◆ Action item ◆
Repeat the entries that appear below, exactly as they are given.

--- Source information Enclosed Below ---

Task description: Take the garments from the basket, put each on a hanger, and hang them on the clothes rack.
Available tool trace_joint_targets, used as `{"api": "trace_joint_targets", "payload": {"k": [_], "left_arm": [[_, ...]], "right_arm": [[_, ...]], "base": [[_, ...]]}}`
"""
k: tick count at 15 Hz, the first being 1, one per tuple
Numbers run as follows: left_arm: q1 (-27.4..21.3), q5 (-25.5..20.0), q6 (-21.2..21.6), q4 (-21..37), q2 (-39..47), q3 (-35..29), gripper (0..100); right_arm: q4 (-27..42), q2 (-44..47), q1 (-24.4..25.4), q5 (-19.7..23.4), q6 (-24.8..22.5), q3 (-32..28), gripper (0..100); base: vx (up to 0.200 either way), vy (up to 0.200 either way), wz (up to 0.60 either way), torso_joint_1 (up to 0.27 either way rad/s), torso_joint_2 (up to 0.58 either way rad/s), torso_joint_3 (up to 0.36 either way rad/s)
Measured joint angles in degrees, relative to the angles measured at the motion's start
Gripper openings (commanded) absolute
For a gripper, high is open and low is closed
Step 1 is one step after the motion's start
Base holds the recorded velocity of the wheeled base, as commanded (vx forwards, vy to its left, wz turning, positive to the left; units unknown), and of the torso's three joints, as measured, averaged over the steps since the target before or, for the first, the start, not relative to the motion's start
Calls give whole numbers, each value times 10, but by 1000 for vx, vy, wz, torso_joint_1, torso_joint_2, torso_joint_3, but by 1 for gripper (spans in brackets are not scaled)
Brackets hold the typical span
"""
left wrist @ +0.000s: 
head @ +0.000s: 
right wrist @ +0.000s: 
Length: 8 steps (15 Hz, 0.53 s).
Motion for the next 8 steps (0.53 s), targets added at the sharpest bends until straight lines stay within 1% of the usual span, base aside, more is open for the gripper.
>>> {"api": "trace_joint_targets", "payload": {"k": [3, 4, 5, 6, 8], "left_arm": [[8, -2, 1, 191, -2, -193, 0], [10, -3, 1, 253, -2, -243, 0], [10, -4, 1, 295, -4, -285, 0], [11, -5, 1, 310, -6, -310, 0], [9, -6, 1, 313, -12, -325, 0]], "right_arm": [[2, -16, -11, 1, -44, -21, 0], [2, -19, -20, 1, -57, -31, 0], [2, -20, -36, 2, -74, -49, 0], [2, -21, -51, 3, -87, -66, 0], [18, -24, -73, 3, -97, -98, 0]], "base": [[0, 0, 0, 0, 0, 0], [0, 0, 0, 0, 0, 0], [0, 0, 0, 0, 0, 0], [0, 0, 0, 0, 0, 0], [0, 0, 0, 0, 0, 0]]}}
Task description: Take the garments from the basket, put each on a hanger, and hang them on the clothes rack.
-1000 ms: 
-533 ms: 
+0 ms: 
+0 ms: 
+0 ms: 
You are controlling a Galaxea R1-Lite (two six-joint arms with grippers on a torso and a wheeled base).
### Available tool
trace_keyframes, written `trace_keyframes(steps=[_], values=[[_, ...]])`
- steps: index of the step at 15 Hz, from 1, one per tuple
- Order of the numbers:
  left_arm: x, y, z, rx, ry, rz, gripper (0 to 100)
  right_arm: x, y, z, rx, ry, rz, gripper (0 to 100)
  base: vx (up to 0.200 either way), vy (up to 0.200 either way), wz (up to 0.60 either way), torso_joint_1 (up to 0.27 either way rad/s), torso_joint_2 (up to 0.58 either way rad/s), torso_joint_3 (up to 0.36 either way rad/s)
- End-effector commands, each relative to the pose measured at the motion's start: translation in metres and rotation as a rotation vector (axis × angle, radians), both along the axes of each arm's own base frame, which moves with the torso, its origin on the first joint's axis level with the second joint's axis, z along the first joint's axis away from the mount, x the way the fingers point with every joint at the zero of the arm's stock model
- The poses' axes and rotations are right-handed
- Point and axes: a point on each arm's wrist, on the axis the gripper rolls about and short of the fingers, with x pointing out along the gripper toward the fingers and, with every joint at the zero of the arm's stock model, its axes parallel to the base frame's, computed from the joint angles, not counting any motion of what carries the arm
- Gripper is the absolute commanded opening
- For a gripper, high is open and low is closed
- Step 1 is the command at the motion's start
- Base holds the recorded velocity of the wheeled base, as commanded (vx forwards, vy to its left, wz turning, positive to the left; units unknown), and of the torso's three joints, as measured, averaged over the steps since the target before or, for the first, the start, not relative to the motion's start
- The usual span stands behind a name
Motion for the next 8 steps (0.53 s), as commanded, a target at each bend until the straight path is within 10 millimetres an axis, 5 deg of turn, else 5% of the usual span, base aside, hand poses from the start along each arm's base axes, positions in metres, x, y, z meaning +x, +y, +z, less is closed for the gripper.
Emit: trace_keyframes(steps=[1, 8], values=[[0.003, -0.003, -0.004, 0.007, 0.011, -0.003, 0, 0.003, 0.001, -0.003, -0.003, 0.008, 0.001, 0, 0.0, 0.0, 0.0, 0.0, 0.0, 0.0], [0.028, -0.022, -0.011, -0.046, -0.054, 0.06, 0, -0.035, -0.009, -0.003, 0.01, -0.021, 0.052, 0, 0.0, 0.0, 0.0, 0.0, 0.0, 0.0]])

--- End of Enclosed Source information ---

◆ Your response ◆
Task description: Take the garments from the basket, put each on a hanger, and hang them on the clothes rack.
Available tool trace_joint_targets, used as `{"api": "trace_joint_targets", "payload": {"k": [_], "left_arm": [[_, ...]], "right_arm": [[_, ...]], "base": [[_, ...]]}}`
"""
k: tick count at 15 Hz, the first being 1, one per tuple
Numbers run as follows: left_arm: q1 (-27.4..21.3), q5 (-25.5..20.0), q6 (-21.2..21.6), q4 (-21..37), q2 (-39..47), q3 (-35..29), gripper (0..100); right_arm: q4 (-27..42), q2 (-44..47), q1 (-24.4..25.4), q5 (-19.7..23.4), q6 (-24.8..22.5), q3 (-32..28), gripper (0..100); base: vx (up to 0.200 either way), vy (up to 0.200 either way), wz (up to 0.60 either way), torso_joint_1 (up to 0.27 either way rad/s), torso_joint_2 (up to 0.58 either way rad/s), torso_joint_3 (up to 0.36 either way rad/s)
Measured joint angles in degrees, relative to the angles measured at the motion's start
Gripper openings (commanded) absolute
For a gripper, high is open and low is closed
Step 1 is one step after the motion's start
Base holds the recorded velocity of the wheeled base, as commanded (vx forwards, vy to its left, wz turning, positive to the left; units unknown), and of the torso's three joints, as measured, averaged over the steps since the target before or, for the first, the start, not relative to the motion's start
Calls give whole numbers, each value times 10, but by 1000 for vx, vy, wz, torso_joint_1, torso_joint_2, torso_joint_3, but by 1 for gripper (spans in brackets are not scaled)
Brackets hold the typical span
"""
left wrist @ +0.000s: 
head @ +0.000s: 
right wrist @ +0.000s: 
Length: 8 steps (15 Hz, 0.53 s).
Motion for the next 8 steps (0.53 s), targets added at the sharpest bends until straight lines stay within 1% of the usual span, base aside, more is open for the gripper.
>>> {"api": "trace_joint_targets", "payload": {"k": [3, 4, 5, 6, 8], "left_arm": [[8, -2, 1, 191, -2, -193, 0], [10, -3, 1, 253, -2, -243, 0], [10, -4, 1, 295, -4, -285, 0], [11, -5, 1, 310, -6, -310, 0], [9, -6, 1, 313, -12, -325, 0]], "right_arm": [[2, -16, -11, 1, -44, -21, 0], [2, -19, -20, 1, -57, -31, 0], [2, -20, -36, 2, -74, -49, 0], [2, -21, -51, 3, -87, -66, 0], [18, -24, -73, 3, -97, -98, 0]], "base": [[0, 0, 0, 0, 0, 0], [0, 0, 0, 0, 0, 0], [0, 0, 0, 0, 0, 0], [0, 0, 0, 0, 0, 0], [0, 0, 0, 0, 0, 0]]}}
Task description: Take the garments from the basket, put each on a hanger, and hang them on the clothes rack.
-1000 ms: 
-533 ms: 
+0 ms: 
+0 ms: 
+0 ms: 
You are controlling a Galaxea R1-Lite (two six-joint arms with grippers on a torso and a wheeled base).
### Available tool
trace_keyframes, written `trace_keyframes(steps=[_], values=[[_, ...]])`
- steps: index of the step at 15 Hz, from 1, one per tuple
- Order of the numbers:
  left_arm: x, y, z, rx, ry, rz, gripper (0 to 100)
  right_arm: x, y, z, rx, ry, rz, gripper (0 to 100)
  base: vx (up to 0.200 either way), vy (up to 0.200 either way), wz (up to 0.60 either way), torso_joint_1 (up to 0.27 either way rad/s), torso_joint_2 (up to 0.58 either way rad/s), torso_joint_3 (up to 0.36 either way rad/s)
- End-effector commands, each relative to the pose measured at the motion's start: translation in metres and rotation as a rotation vector (axis × angle, radians), both along the axes of each arm's own base frame, which moves with the torso, its origin on the first joint's axis level with the second joint's axis, z along the first joint's axis away from the mount, x the way the fingers point with every joint at the zero of the arm's stock model
- The poses' axes and rotations are right-handed
- Point and axes: a point on each arm's wrist, on the axis the gripper rolls about and short of the fingers, with x pointing out along the gripper toward the fingers and, with every joint at the zero of the arm's stock model, its axes parallel to the base frame's, computed from the joint angles, not counting any motion of what carries the arm
- Gripper is the absolute commanded opening
- For a gripper, high is open and low is closed
- Step 1 is the command at the motion's start
- Base holds the recorded velocity of the wheeled base, as commanded (vx forwards, vy to its left, wz turning, positive to the left; units unknown), and of the torso's three joints, as measured, averaged over the steps since the target before or, for the first, the start, not relative to the motion's start
- The usual span stands behind a name
Motion for the next 8 steps (0.53 s), as commanded, a target at each bend until the straight path is within 10 millimetres an axis, 5 deg of turn, else 5% of the usual span, base aside, hand poses from the start along each arm's base axes, positions in metres, x, y, z meaning +x, +y, +z, less is closed for the gripper.
Emit: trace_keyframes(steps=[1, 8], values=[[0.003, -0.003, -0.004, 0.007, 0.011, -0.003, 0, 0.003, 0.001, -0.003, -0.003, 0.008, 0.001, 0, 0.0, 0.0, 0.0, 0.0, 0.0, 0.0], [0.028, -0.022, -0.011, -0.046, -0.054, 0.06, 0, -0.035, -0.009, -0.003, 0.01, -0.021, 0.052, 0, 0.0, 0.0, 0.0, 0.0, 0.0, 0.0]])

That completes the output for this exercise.